1

I'm trying to load the data from Oracle to Databricks but I encountered a Unicode character issue in PySpark it can't encode the Unicode character as per the format available in Oracle in fact it displays the replacement character as '▯'.In oracle the NLS_NCHAR_NCHARACTERSET=AL16UTF16.

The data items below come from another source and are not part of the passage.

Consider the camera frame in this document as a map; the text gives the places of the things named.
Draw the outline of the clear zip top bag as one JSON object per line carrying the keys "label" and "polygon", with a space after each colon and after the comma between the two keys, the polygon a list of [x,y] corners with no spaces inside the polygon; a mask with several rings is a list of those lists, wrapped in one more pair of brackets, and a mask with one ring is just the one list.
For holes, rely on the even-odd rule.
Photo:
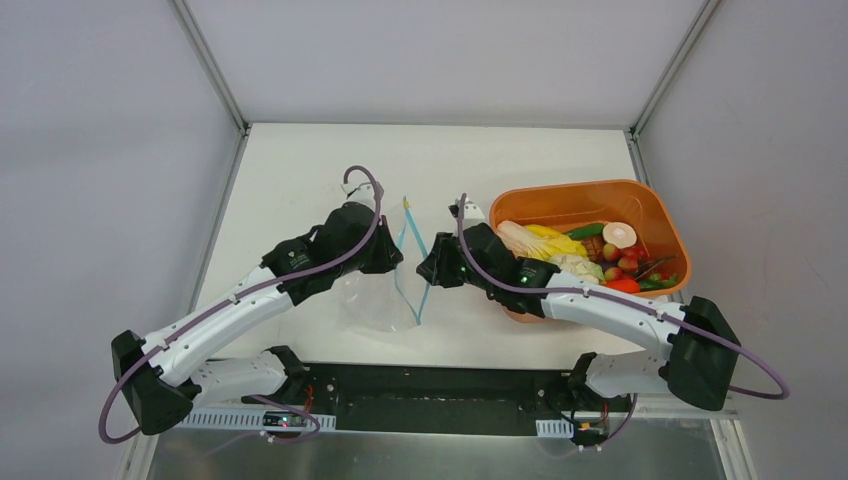
{"label": "clear zip top bag", "polygon": [[340,306],[347,327],[365,332],[395,333],[422,325],[430,285],[416,273],[429,253],[407,198],[390,210],[402,224],[389,229],[394,245],[403,254],[391,272],[365,275],[355,272],[341,283]]}

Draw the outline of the white cauliflower toy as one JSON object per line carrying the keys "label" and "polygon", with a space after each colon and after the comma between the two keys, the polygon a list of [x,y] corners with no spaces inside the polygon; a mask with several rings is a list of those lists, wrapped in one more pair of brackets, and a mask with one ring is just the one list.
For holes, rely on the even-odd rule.
{"label": "white cauliflower toy", "polygon": [[553,255],[548,262],[558,266],[562,272],[570,273],[582,281],[593,284],[605,282],[601,266],[580,255]]}

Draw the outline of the green cucumber toy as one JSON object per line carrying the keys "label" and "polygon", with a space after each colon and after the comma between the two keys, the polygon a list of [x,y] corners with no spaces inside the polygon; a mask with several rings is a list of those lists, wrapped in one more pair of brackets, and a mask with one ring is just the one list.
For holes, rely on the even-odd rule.
{"label": "green cucumber toy", "polygon": [[566,232],[566,235],[575,241],[601,235],[605,225],[603,223],[591,223]]}

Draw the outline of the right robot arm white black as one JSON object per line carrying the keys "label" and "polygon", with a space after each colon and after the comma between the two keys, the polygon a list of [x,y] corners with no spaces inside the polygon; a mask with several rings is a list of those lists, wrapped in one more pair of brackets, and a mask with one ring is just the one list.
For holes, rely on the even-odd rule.
{"label": "right robot arm white black", "polygon": [[655,393],[706,411],[724,407],[738,340],[709,300],[659,303],[581,280],[547,261],[514,256],[485,223],[460,235],[438,233],[416,272],[431,286],[473,285],[513,313],[581,324],[639,346],[579,357],[567,393],[580,409]]}

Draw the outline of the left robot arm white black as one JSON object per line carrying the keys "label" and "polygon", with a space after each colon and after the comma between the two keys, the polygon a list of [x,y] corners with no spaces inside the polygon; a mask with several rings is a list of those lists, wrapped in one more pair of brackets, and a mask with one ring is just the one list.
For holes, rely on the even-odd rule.
{"label": "left robot arm white black", "polygon": [[284,240],[217,301],[140,336],[125,330],[110,344],[116,384],[98,428],[106,443],[171,429],[212,391],[199,370],[254,326],[326,292],[343,276],[385,274],[402,262],[381,203],[348,200],[325,222]]}

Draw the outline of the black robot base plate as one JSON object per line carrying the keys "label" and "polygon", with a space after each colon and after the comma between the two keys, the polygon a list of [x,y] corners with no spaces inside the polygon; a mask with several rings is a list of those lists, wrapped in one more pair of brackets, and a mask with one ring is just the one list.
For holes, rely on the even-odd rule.
{"label": "black robot base plate", "polygon": [[539,421],[624,413],[628,397],[603,400],[567,370],[509,370],[308,363],[270,395],[309,405],[342,431],[534,436]]}

I tried the Inserting national characters into an oracle NCHAR or NVARCHAR column does not work Oracle JDBC system property but it doesn't work in my case. I request you to please provide an alternative to fix this issue.

Muhammad Mohsin Khan
  • 1,444
  • 7
  • 16
  • 23
Ahnvi
  • 71
  • 1
  • 6

1 Answers1

0

option 1 - Use a jdbc option when you read data with spark:

spark.read.format("jdbc")...option("useUnicode", true).option("characterEncoding", "UTF-16")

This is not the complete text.